── Supplied records ──
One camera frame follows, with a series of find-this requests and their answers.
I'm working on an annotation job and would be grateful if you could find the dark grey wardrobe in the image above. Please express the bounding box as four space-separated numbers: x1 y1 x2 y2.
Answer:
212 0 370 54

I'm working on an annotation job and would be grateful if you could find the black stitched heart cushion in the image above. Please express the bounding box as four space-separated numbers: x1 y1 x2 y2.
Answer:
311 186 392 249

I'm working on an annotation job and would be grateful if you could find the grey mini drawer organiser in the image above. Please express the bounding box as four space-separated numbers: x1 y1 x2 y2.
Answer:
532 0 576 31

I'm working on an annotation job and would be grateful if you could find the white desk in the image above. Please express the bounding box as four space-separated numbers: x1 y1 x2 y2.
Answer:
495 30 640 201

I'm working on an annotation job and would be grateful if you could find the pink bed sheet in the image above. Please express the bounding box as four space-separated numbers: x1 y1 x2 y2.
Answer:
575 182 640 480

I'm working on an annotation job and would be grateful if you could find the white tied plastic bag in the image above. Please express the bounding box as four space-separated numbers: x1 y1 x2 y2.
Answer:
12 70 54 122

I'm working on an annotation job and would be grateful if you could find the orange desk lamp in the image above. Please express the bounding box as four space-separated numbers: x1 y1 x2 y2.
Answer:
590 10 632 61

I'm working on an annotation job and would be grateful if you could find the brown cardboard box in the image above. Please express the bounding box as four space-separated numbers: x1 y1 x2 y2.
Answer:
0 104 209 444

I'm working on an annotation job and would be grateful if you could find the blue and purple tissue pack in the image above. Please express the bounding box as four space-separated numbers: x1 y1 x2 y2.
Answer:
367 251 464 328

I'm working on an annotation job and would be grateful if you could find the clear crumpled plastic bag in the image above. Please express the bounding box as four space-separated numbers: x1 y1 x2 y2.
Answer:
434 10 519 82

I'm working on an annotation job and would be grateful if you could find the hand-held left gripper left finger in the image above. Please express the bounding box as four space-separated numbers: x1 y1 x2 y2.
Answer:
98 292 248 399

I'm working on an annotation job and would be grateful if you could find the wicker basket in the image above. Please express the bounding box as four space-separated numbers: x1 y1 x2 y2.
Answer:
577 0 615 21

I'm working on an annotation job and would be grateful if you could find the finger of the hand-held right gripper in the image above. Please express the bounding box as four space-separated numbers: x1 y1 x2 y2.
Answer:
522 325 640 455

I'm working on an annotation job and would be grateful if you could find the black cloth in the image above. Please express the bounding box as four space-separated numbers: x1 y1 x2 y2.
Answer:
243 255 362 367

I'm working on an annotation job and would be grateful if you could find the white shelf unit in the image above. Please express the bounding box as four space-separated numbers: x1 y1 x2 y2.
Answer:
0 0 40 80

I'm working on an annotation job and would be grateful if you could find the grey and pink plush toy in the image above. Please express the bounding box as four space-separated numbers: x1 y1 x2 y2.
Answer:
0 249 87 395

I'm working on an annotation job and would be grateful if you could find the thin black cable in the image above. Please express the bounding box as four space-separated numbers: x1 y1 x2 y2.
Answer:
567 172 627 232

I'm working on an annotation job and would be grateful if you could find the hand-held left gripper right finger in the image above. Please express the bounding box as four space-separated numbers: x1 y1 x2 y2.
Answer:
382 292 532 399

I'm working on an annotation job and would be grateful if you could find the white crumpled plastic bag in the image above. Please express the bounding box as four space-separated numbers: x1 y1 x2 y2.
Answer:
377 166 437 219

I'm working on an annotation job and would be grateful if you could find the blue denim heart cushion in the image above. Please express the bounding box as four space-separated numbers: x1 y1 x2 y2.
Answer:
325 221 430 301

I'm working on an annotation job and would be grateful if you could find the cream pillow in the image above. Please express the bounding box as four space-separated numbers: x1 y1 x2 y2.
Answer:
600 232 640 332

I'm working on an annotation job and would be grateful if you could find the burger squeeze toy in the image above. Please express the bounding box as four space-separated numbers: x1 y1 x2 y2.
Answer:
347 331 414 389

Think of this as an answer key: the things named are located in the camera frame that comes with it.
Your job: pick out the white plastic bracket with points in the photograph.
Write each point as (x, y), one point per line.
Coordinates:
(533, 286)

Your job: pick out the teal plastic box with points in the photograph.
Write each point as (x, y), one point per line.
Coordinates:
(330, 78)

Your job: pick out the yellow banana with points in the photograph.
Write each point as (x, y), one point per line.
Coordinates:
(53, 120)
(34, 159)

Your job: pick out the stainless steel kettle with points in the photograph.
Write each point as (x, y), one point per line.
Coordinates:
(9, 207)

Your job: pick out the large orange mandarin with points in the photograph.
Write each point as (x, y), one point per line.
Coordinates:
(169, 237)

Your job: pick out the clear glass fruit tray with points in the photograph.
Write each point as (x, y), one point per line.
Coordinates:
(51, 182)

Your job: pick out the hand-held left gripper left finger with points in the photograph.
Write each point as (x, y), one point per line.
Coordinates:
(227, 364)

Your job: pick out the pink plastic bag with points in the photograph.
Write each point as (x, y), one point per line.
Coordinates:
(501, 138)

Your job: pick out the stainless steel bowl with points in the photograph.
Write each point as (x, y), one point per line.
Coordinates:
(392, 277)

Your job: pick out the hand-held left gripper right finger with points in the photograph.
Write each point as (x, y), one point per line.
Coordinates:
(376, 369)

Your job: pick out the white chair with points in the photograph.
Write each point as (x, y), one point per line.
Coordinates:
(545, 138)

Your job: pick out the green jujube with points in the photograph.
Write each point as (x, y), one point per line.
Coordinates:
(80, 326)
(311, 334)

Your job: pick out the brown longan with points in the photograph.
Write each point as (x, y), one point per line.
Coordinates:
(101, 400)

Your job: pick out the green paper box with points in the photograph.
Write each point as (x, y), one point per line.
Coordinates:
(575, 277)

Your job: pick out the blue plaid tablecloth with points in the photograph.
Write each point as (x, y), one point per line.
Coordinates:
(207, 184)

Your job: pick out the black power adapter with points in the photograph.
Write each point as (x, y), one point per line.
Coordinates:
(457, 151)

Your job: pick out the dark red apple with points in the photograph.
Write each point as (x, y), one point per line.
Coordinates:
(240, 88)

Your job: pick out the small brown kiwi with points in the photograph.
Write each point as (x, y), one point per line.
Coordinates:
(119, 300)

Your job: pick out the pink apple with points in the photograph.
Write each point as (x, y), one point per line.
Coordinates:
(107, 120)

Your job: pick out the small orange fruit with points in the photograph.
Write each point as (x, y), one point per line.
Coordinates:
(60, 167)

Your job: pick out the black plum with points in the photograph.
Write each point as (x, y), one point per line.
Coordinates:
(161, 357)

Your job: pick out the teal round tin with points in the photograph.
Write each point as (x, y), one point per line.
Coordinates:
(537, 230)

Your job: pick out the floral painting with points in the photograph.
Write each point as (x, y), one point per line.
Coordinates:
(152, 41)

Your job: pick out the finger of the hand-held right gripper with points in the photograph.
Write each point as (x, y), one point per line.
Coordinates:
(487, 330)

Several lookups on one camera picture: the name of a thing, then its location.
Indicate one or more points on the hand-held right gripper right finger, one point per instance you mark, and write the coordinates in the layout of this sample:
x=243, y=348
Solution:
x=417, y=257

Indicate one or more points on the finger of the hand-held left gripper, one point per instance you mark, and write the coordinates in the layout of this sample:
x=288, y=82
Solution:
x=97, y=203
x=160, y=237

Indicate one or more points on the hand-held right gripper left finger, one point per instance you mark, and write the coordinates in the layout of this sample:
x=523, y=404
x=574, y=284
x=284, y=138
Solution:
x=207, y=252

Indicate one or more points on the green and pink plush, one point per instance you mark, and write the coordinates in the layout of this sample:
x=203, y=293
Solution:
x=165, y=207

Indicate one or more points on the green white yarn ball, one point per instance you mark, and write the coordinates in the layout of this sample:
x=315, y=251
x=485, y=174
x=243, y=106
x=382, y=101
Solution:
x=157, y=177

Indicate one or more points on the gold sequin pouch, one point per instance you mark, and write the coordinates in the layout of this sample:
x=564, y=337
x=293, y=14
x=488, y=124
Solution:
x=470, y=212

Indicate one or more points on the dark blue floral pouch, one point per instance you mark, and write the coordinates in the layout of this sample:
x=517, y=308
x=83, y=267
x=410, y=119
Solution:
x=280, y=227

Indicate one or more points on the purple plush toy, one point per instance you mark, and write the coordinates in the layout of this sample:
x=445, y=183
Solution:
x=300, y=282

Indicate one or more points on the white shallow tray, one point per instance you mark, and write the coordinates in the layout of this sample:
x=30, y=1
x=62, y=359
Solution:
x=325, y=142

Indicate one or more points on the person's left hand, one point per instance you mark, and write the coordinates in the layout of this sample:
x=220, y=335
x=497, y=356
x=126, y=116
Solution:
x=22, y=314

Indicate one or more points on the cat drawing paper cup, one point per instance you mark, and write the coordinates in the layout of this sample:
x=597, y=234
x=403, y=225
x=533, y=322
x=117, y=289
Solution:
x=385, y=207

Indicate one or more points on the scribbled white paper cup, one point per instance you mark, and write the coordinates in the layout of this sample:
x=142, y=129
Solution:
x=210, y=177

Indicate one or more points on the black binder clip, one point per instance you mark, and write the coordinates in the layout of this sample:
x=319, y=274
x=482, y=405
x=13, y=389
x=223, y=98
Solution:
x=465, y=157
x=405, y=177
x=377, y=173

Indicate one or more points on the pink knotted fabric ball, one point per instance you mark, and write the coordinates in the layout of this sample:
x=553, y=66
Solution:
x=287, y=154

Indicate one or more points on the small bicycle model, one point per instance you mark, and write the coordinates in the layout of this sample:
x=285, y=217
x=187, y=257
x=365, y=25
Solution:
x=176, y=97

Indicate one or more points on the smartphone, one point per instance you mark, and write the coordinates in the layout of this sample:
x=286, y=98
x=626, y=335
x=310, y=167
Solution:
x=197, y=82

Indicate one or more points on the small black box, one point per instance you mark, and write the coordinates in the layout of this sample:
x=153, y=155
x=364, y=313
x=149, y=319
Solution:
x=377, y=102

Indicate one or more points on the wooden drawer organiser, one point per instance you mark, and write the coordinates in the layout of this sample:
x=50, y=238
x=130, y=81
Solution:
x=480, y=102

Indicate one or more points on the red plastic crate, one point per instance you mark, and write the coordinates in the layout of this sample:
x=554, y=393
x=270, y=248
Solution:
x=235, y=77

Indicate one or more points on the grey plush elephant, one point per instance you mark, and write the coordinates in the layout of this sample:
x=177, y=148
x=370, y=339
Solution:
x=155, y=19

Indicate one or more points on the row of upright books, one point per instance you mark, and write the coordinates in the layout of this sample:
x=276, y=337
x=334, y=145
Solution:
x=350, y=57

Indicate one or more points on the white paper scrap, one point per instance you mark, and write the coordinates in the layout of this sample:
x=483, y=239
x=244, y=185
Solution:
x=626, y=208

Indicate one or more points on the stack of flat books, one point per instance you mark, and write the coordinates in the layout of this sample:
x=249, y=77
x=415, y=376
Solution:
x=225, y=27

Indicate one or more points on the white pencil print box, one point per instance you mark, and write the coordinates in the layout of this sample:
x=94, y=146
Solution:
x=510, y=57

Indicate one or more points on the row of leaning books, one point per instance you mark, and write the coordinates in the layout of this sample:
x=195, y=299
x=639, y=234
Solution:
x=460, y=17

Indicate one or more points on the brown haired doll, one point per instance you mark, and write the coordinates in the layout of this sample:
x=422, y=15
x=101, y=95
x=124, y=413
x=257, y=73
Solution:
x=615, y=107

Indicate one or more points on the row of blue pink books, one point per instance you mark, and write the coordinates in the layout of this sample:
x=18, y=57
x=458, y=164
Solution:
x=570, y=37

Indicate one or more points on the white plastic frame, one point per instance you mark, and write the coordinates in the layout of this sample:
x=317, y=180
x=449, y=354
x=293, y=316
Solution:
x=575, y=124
───
The answer should consist of the lines from the first line of the entries through the line with "the black stitched", copied exactly.

One camera frame follows, with a series of find-this requests and their answers.
I'm working on an annotation job and would be grateful if you could find the dark grey wardrobe in the image above. Please express the bounding box as four space-separated numbers: x1 y1 x2 y2.
Answer:
212 0 370 54

I'm working on an annotation job and would be grateful if you could find the black stitched heart cushion in the image above. Please express the bounding box as four space-separated numbers: x1 y1 x2 y2.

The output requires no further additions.